Which lines below fall between the one containing "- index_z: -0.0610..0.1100" and the one containing "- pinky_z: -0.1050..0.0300"? Repeat them exactly, counting both of those lines, and add nothing else.
● ● ●
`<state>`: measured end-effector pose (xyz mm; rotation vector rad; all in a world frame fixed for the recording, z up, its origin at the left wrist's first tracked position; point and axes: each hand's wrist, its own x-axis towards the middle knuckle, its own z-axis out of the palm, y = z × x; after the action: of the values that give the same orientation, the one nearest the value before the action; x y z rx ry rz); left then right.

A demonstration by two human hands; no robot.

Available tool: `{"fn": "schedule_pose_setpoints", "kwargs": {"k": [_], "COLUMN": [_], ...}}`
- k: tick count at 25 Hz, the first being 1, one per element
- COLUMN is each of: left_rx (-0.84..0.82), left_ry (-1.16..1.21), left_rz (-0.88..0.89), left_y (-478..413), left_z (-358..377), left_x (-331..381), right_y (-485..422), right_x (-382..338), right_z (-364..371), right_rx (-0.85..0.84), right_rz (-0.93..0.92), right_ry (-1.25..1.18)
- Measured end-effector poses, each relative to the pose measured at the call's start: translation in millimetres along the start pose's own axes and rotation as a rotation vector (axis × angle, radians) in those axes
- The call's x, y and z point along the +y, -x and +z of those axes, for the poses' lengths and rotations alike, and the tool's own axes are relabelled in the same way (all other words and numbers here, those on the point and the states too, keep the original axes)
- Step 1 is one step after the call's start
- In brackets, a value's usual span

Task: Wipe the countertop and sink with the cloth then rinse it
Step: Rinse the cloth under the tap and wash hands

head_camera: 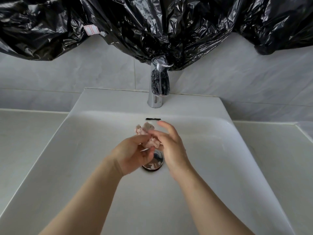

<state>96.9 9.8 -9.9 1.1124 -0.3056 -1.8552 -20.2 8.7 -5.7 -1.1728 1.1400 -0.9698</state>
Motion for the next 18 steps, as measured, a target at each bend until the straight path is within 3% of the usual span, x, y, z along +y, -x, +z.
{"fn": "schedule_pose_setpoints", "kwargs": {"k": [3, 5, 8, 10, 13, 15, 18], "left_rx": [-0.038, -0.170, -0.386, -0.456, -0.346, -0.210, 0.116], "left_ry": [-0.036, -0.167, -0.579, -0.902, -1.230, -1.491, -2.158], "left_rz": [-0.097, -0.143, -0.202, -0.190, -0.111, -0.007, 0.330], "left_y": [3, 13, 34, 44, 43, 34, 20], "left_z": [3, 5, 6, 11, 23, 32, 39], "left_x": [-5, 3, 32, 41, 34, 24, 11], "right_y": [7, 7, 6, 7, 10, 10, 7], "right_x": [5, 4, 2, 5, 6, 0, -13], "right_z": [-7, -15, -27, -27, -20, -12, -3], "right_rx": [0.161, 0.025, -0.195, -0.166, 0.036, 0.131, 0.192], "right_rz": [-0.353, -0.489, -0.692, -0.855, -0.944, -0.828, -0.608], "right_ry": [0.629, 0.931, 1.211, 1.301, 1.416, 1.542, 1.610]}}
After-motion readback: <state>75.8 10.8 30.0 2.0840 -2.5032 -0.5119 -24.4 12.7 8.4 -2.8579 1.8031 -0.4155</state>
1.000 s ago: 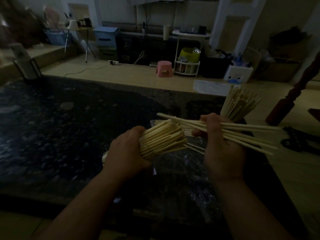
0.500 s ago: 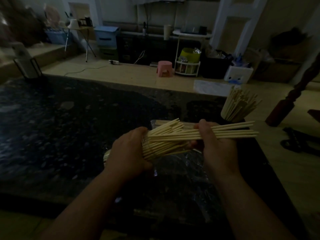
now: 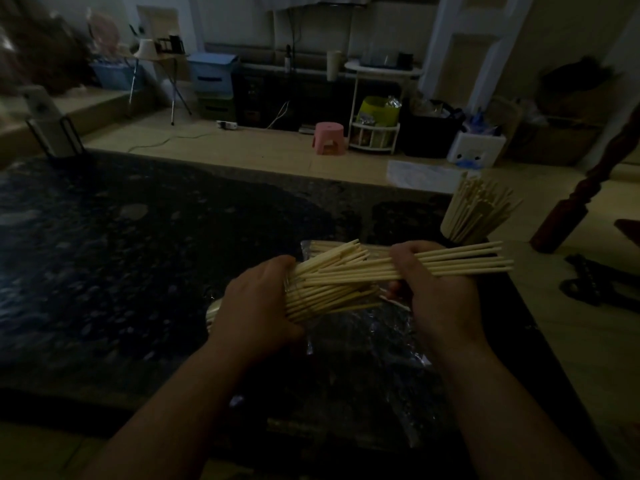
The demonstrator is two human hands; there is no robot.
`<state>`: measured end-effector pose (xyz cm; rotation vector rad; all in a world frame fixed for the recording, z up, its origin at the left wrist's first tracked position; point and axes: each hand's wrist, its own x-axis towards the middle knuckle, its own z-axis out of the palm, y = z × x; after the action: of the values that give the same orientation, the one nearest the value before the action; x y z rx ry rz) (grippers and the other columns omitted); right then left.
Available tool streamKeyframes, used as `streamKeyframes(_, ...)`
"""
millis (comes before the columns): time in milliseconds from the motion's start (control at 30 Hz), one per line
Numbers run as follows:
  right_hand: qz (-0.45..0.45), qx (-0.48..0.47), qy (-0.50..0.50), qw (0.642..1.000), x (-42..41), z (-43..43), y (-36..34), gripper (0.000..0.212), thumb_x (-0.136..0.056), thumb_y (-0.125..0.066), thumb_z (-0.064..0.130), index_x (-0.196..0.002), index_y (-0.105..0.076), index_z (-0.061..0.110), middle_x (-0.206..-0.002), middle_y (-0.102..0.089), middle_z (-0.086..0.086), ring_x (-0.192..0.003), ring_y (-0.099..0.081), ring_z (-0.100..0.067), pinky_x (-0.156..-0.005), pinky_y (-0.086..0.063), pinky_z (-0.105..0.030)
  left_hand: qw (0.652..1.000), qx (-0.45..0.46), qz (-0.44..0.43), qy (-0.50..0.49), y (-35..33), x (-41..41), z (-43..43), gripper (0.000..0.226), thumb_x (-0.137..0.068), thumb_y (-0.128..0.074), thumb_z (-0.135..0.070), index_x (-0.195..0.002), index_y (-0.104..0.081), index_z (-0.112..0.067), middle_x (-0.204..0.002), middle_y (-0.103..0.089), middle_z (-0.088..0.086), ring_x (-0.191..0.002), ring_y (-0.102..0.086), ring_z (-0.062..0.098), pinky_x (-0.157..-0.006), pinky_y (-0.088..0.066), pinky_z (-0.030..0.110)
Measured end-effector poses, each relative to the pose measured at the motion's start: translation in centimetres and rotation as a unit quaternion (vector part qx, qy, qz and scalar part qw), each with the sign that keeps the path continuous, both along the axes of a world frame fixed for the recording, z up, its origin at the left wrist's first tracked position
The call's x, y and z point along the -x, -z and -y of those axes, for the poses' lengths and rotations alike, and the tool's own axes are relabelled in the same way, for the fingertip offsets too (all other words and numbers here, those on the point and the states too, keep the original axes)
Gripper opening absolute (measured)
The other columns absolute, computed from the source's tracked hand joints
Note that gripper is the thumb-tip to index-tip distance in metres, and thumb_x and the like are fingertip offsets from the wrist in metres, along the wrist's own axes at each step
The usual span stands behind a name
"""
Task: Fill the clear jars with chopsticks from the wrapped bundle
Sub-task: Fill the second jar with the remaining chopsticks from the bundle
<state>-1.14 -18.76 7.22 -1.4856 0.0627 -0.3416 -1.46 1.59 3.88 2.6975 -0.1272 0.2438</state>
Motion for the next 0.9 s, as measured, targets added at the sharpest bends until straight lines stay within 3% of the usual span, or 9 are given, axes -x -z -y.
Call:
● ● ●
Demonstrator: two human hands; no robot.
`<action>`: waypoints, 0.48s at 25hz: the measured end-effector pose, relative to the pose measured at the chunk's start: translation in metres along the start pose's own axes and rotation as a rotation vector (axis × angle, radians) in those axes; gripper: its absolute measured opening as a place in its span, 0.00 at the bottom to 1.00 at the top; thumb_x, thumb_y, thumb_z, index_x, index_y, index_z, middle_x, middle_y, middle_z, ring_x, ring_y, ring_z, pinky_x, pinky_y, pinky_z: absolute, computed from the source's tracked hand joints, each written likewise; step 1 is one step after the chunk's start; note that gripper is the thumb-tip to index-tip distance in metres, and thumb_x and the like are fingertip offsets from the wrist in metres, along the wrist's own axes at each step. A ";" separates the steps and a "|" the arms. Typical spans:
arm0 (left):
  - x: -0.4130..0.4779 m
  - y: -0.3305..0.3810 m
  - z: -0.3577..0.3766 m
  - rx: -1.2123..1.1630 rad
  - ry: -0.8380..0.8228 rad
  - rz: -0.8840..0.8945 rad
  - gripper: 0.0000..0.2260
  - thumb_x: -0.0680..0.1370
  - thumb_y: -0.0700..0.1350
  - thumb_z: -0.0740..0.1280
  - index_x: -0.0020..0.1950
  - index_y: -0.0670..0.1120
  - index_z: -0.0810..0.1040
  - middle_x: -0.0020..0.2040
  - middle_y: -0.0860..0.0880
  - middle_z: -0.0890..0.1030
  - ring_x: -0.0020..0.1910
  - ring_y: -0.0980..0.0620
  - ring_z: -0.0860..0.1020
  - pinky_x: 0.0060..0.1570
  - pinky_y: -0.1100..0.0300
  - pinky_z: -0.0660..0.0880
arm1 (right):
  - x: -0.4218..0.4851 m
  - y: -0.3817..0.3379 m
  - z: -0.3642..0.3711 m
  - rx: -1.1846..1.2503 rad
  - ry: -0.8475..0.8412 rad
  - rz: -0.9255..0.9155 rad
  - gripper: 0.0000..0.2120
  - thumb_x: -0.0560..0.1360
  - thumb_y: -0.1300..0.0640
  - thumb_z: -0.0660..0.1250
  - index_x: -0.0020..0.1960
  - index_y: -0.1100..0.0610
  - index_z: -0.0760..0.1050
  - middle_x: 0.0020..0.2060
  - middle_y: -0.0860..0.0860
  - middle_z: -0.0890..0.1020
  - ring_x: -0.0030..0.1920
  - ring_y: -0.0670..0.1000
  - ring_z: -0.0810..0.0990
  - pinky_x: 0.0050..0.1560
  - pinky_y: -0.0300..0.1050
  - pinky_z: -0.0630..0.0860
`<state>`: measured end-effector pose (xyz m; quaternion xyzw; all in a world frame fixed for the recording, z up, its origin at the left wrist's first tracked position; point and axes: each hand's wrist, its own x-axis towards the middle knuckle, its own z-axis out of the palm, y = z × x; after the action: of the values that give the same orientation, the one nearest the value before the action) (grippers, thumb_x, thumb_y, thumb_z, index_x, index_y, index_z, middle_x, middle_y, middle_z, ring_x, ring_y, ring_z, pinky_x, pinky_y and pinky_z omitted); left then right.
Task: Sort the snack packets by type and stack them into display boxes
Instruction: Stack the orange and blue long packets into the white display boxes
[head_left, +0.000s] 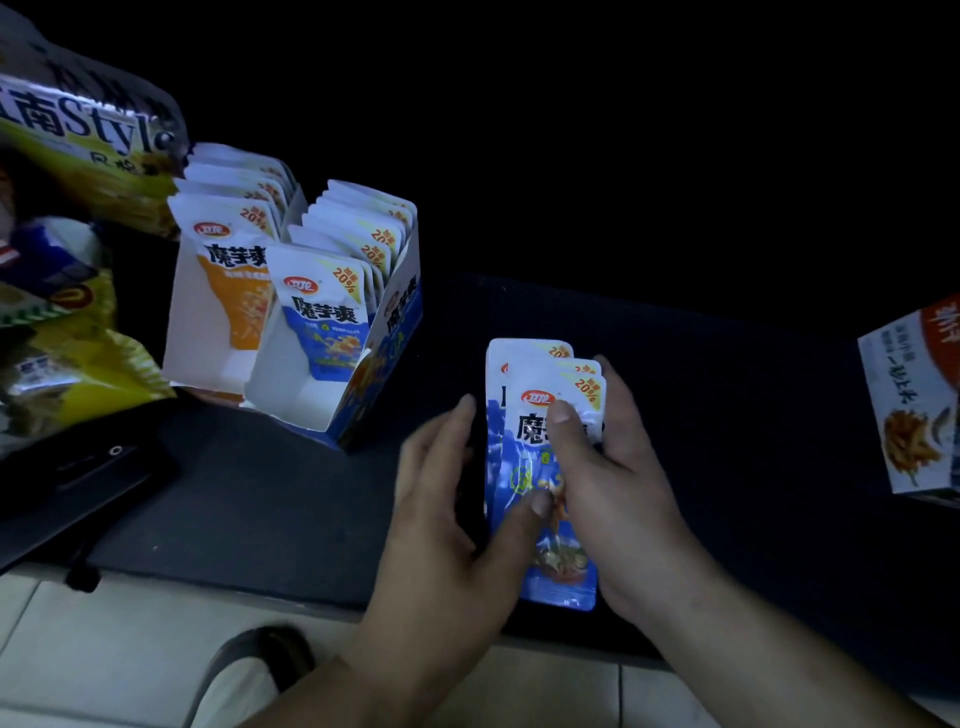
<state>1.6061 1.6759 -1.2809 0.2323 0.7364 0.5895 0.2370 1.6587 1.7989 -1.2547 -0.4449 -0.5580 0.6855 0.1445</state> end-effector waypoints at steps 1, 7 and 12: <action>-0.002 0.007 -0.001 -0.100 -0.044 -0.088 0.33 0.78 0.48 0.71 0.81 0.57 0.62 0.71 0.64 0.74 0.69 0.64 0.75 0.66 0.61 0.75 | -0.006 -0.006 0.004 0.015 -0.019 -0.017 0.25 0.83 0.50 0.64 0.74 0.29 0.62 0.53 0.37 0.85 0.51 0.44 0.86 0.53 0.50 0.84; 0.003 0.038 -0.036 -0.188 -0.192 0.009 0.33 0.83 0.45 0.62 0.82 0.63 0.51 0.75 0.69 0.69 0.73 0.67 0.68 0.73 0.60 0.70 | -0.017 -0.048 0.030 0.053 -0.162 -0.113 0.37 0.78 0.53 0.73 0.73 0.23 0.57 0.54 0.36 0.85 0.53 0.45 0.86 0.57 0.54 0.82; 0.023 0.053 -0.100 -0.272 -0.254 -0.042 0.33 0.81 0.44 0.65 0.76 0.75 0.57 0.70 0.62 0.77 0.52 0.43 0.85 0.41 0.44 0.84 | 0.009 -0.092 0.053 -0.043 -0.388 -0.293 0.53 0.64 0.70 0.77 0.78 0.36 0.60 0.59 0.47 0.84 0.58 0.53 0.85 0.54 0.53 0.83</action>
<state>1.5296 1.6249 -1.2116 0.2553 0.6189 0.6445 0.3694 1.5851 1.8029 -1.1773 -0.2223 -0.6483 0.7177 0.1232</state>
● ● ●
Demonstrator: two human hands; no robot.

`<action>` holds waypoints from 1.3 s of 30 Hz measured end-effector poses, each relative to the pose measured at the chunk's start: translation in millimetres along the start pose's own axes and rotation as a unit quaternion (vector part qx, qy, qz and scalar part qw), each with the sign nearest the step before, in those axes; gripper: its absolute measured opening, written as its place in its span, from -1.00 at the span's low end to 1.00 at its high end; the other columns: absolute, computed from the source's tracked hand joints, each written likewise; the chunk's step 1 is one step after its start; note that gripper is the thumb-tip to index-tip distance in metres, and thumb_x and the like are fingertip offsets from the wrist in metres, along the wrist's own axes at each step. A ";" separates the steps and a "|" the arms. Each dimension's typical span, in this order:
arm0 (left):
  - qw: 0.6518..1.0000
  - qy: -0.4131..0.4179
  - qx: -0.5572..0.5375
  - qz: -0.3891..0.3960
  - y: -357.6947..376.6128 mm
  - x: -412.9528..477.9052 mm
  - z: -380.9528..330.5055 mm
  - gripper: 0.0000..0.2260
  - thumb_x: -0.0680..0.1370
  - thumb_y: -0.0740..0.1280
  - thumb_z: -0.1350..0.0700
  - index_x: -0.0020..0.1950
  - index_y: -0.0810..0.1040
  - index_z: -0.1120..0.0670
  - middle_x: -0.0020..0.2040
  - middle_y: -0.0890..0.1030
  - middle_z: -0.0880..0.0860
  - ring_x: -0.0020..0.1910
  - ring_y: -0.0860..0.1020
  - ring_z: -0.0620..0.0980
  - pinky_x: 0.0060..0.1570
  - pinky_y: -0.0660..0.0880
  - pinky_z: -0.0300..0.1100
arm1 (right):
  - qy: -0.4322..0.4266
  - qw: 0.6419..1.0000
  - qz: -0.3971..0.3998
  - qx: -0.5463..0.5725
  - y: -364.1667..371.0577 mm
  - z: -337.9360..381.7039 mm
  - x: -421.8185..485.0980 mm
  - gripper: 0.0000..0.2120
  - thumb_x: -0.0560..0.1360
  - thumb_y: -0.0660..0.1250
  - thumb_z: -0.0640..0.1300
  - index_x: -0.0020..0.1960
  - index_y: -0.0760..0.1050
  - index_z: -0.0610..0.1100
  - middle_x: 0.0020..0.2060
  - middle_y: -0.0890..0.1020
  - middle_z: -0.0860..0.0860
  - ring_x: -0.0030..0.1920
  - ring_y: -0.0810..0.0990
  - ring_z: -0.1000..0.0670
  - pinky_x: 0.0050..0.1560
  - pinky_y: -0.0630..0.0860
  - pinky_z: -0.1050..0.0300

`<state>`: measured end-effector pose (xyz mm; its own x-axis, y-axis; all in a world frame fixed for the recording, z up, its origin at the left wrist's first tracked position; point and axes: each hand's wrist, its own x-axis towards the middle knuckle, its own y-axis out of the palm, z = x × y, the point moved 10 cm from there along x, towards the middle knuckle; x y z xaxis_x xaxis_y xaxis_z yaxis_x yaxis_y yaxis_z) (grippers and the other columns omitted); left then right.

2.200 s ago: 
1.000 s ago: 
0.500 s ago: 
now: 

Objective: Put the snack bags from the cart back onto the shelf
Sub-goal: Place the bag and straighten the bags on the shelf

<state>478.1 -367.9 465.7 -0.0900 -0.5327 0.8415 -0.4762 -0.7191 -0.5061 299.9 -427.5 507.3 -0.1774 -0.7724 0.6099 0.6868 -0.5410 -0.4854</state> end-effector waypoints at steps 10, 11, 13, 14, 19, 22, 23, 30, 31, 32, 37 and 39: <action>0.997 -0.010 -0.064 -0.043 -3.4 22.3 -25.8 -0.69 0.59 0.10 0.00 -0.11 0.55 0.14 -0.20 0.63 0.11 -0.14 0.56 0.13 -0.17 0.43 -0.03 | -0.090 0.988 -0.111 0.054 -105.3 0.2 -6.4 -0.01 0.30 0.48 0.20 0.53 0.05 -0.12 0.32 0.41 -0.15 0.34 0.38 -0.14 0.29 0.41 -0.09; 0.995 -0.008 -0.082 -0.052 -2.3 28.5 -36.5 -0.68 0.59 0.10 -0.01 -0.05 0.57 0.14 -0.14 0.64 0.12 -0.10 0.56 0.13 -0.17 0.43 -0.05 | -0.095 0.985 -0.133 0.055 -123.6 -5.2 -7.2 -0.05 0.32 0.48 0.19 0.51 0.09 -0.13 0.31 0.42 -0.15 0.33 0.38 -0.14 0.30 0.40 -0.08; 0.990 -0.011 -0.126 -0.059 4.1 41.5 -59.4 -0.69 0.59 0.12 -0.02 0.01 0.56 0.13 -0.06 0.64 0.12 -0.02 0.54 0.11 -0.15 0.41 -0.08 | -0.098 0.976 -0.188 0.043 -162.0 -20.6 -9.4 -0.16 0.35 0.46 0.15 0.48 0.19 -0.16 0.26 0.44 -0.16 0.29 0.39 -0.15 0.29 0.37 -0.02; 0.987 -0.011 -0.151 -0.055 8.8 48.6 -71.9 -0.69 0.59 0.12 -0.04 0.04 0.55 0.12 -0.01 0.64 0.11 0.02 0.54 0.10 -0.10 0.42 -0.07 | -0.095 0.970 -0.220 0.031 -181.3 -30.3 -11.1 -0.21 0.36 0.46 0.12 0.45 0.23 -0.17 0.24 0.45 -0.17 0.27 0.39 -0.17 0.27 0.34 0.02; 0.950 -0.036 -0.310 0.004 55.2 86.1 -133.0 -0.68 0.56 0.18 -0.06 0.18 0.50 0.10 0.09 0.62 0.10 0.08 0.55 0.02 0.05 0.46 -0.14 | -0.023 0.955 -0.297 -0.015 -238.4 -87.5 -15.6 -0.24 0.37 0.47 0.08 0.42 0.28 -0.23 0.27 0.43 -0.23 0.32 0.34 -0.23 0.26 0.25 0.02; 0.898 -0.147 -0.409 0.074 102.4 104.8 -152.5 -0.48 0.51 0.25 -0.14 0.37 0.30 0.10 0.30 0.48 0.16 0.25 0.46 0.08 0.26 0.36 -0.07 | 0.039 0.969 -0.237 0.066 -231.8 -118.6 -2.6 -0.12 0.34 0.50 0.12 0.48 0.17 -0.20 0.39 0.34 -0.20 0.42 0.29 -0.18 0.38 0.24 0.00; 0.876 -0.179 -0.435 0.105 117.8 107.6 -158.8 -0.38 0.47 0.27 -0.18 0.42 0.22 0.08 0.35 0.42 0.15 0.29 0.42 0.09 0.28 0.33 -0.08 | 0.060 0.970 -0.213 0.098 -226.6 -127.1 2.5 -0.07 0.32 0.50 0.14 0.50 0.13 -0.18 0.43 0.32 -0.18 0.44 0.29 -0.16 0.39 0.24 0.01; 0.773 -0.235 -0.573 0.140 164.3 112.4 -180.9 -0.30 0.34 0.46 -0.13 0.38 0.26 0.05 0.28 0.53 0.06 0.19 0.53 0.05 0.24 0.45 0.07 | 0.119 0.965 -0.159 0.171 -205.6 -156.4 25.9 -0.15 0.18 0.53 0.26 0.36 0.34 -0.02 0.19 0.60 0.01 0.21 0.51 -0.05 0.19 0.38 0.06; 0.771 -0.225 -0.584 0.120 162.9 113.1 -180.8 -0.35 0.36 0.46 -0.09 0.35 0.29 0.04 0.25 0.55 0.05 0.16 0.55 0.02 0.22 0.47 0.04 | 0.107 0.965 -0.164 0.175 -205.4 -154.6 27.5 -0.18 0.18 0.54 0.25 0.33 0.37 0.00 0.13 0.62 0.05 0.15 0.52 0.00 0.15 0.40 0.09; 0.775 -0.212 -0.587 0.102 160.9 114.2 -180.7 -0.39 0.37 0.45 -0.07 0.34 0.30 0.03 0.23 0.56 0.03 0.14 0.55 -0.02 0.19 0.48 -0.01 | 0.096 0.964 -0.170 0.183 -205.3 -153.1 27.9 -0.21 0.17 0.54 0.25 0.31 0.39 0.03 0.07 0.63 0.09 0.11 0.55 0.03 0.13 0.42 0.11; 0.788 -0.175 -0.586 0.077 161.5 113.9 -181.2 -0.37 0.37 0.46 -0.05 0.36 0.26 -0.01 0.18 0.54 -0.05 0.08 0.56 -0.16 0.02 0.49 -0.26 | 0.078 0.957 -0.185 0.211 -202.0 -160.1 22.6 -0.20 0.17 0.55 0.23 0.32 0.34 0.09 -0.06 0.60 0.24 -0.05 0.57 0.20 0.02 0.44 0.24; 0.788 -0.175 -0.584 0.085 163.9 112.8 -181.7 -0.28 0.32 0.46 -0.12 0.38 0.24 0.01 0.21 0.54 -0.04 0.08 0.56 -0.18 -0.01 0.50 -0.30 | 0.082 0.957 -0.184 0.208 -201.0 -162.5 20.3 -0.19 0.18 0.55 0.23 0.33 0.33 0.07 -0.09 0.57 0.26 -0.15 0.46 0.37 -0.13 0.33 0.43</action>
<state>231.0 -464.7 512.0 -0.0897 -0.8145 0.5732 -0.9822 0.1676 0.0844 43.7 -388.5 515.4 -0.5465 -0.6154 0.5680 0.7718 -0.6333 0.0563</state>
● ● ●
» **Response box**:
  - index_z: -0.0610..0.1100
  - middle_x: 0.0020..0.2060
  - middle_y: -0.0890..0.1020
  - middle_z: -0.0860..0.0860
  - ring_x: -0.0030..0.1920
  - ring_y: -0.0810..0.0990
  - ring_z: -0.1000..0.0670
  - pinky_x: 0.0050..0.1560
  - pinky_y: -0.0630..0.0860
  - pinky_z: -0.1050..0.0300

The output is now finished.